I can of course write a loop to do this, but I was wondering if there was a more vectorized or faster way to implement the same task. Thanks.

I can at least provide the beginnings of the code. Note I am using Tensorflow 2.0a to try and get ready for the changeover:

import tensorflow_datasets as tfds

# Download the data
imdb_builder = tfds.builder('imdb_reviews')
imdb_builder.download_and_prepare()

# Setup training test split
imdb_train = imdb_builder.as_dataset(split=tfds.Split.TRAIN)
imdb_test = imdb_builder.as_dataset(split=tfds.Split.TEST)

# Look at the specs on the dataset if you wish
# print(imdb_builder.info)

To look at a single example. Observe that the data is un-tokenized.

a, = imdb_train.take(1)
print(a['text'])

tf.Tensor(b"As a lifelong fan of Dickens, I have ...", shape=(), dtype=string)

This is where I got stuck. Note that when trying to create the iterator over this dataset I obtained an error:

iter = imdb_train.batch(10).repeat(1).make_one_shot_iterator()

---------------------------------------------------------------------------

AttributeError                            Traceback (most recent call last)

<ipython-input-35-1bf70c474a05> in <module>()
----> 1 imdb_train = imdb_train.batch(10).repeat(1).make_one_shot_iterator()

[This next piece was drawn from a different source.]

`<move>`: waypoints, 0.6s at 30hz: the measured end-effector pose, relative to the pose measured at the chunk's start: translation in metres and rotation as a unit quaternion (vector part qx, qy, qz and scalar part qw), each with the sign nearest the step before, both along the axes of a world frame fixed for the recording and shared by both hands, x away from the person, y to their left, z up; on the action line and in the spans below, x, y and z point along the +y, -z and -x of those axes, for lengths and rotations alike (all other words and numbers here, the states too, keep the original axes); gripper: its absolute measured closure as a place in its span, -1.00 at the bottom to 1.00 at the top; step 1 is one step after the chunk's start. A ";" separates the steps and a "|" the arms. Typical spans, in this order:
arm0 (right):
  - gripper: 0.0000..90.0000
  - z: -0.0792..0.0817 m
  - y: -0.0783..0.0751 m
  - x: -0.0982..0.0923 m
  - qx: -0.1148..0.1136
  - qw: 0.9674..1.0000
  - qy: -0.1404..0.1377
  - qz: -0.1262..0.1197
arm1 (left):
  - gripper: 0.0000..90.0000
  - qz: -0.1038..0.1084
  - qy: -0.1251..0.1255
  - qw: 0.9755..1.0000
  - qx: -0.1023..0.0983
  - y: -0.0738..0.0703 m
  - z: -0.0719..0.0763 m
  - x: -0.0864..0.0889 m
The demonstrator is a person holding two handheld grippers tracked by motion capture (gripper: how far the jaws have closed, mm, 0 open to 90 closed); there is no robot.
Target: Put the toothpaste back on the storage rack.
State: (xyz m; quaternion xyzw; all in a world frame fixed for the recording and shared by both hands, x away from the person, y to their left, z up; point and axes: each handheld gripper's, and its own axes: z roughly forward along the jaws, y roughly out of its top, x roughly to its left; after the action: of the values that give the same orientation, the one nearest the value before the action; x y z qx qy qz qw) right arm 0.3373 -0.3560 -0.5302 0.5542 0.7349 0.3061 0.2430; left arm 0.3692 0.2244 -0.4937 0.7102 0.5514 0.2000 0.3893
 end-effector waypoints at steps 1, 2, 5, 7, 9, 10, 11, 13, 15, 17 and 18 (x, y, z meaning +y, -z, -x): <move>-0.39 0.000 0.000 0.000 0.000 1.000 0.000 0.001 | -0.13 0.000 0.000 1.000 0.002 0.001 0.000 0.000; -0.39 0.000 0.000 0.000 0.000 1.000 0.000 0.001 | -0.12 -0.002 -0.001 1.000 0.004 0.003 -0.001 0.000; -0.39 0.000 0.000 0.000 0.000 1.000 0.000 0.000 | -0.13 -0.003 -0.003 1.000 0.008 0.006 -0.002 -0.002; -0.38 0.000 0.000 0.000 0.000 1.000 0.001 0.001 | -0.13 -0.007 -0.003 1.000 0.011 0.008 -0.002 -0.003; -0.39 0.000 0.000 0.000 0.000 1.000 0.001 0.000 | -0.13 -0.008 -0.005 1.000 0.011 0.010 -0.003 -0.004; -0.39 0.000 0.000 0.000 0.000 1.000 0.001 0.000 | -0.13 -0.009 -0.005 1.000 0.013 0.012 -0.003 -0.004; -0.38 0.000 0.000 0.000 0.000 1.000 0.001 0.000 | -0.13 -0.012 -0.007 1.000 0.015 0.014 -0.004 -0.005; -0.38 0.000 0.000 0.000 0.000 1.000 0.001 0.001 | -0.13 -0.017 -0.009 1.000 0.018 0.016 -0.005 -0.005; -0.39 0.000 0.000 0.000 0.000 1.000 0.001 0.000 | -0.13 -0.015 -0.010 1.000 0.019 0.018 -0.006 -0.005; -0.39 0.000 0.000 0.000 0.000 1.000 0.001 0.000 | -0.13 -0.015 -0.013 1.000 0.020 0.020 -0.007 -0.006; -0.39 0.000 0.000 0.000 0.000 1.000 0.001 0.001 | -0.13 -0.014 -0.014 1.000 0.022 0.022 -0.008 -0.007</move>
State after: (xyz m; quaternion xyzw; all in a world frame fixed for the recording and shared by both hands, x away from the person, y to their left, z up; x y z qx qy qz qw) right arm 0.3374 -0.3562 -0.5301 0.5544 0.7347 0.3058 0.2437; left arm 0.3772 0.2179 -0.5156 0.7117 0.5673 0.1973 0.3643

AttributeError: 'RepeatDataset' object has no attribute 'make_one_shot_iterator'
joel
  • 6,359
  • 2
  • 30
  • 55
krishnab
  • 9,270
  • 12
  • 66
  • 123
  • You don't need to load your whole corpus at once (and you really shouldn't). You could use `tf.data.Dataset` and `.map` with custom functor similar to [this answer](https://stackoverflow.com/questions/55421290/tensorflow-2-0-keras-how-to-write-image-summaries-for-tensorboard) (it's not like I'm plugging my answer there or anything, you know). `Tensorflow Datasets` library with it's [Tokenizer](https://www.tensorflow.org/datasets/api_docs/python/tfds/features/text/Tokenizer) could be helpful here as well. Vocabulary gatherer should be quite fine to code with both those concepts. – Szymon Maszke Apr 25 '19 at 22:02
  • @SzymonMaszke thanks for the comment. Yes, you picked up on of the frustrations here. So in order to extract the full vocabulary, I would need to iterate over the entire dataset--so that I know I obtained all possible words. Here is an example using Tokenizer--see the accepted answer. https://stackoverflow.com/questions/51123481/how-to-build-a-language-model-using-lstm-that-assigns-probability-of-occurence-f/51126064#51126064 – krishnab Apr 25 '19 at 22:06
  • This one is a different thing, I meant more modern and readable approach than the one you linked. And iterating via `map` as `tf.data.Dataset` is supposed to work. Although I'm really unsure whether `tensorflow` and it's `tf.data.Dataset` abstraction would be convenient to work with in the long run in the NLP case (e.g. lemmatizing). If I were you I would change the framework (if you can ofc). If you could provide me with sample `tf.data.Dataset` I might work something out though. – Szymon Maszke Apr 25 '19 at 22:10
  • 1
    I added some code--at least as far as I got. The new Tensorflow Datasets don't seem to follow the `tf.data.Dataset` spec 100%, so for some reason I could not create the iterator. Not sure if this is a Tensorflow 2.0 issue or such? The idea is to iterate over this and identify the words and assign them to ids. There is a tf.lookup function for assigning a string to an id: https://www.tensorflow.org/versions/r2.0/api_docs/python/tf/lookup/StaticVocabularyTable – krishnab Apr 25 '19 at 22:18
  • That's most succinct I can come up with in a reasonable amount of time. Was thinking about using `map` and pipelining this (and other) operations you might encounter along the way, but it seems `Tensorflow` doesn't really have the tools (tbh it's not focused on text processing). – Szymon Maszke Apr 25 '19 at 22:53
  • 1
    Oh thanks so much @SzymonMaszke . Yeah, I generally work with images myself, but was trying to explore text a bit as well. Thanks so much for your effort. I can at least get started with what you were able to produce and go from there. – krishnab Apr 25 '19 at 22:55

1 Answers1

2

1. Data Loading

Using tfds.load is simpler and more compact:

import tensorflow_datasets as tfds

train = tfds.load("imdb_reviews", as_supervised=True, split=tfds.Split.TRAIN)

2. Vocabulary saver

Pretty simple, you may want to start indexing from zero.

class Tokenizer:
    def __init__(self):
        self.vocab = {}
        self._counter: int = 1
        self.tokenizer = tfds.features.text.Tokenizer()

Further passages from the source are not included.